In 1908, Roosevelt honored his promise not to run for a third term, and he persuaded William Taft to become his Republican successor.  Taft defeated William Jennings Bryan for the presidency in 1908, and he defeated Roosevelt for the Republican nomination in 1912.  Taft was a conservative republican, and Roosevelt was a progressive republican.  Because of this difference and Roosevelt's frustration with not getting the Republican Party's nomination, he formed the Progressive Party, nicknamed the Bull Moose Party following a letter from Roosevelt declaring that he considered himself "as strong as a bull moose."  Roosevelt argued for a "New Nationalism" in support of greater governmental regulation and promotion of social welfare, in hopes of attracting votes from the Democratic nominee, Woodrow Wilson.  Despite Roosevelt's message and popularity, Wilson easily defeated him by 435 electoral votes to Roosevelt's 88.  The Progressive Party elected very few candidates, and as a result, Roosevelt knew it was not a viable long-term party.  He kept it alive, but only to the extent that he could use it as a bargaining chip for his return to the Republican Party.

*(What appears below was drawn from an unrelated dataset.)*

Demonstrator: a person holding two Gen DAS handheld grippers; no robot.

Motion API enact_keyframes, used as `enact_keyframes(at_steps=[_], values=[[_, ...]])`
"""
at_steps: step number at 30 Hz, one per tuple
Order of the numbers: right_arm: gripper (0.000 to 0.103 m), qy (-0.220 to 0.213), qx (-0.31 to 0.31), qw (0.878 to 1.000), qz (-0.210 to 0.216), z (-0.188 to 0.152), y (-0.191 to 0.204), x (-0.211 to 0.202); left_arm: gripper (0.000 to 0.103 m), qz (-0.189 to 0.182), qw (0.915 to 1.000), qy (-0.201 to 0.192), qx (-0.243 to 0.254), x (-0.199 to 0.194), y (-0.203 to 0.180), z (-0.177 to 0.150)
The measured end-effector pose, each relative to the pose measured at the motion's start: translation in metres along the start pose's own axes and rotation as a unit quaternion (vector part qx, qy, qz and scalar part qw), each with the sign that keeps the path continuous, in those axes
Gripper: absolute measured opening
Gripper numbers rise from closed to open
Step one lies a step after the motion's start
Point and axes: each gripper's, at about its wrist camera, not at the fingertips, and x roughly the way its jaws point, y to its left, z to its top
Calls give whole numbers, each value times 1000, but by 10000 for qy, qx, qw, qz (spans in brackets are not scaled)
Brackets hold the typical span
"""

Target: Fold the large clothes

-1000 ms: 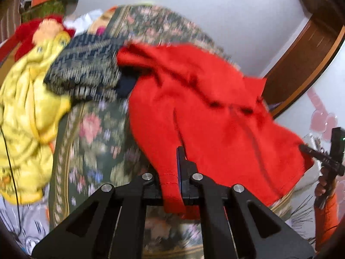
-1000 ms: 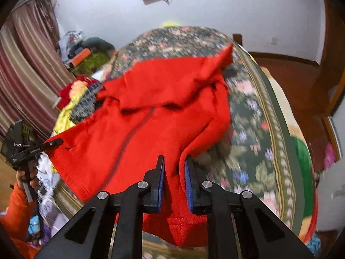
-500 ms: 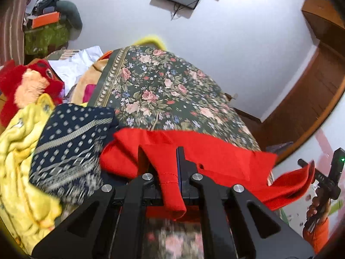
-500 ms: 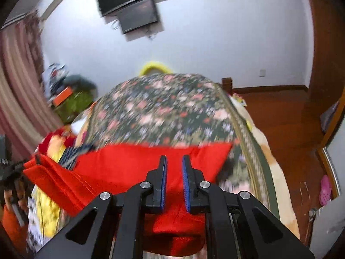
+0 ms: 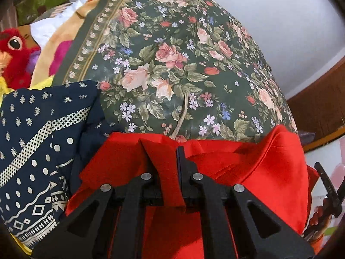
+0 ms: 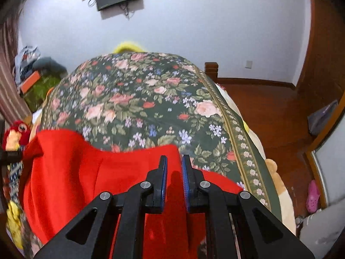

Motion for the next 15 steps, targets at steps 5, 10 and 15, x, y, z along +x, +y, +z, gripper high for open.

Conservation Process: This bandanna was hand sewn to cotton fabric, and both were hand sewn to a mounting board.  To prevent the black dye in the cotton fabric from seeping into the bandanna, it was first washed in a standard wash and then in a dye setting wash.  The bandanna is positioned behind a UV resistant acrylic, and spaced apart therefrom using spacers.    

Condition Report: This bandanna has minor stains throughout its surface, particularly in the white portions and, most notably, the black stain above the center moose’s head.  However, despite these flaws, the bandanna presents very well and is a statement piece.    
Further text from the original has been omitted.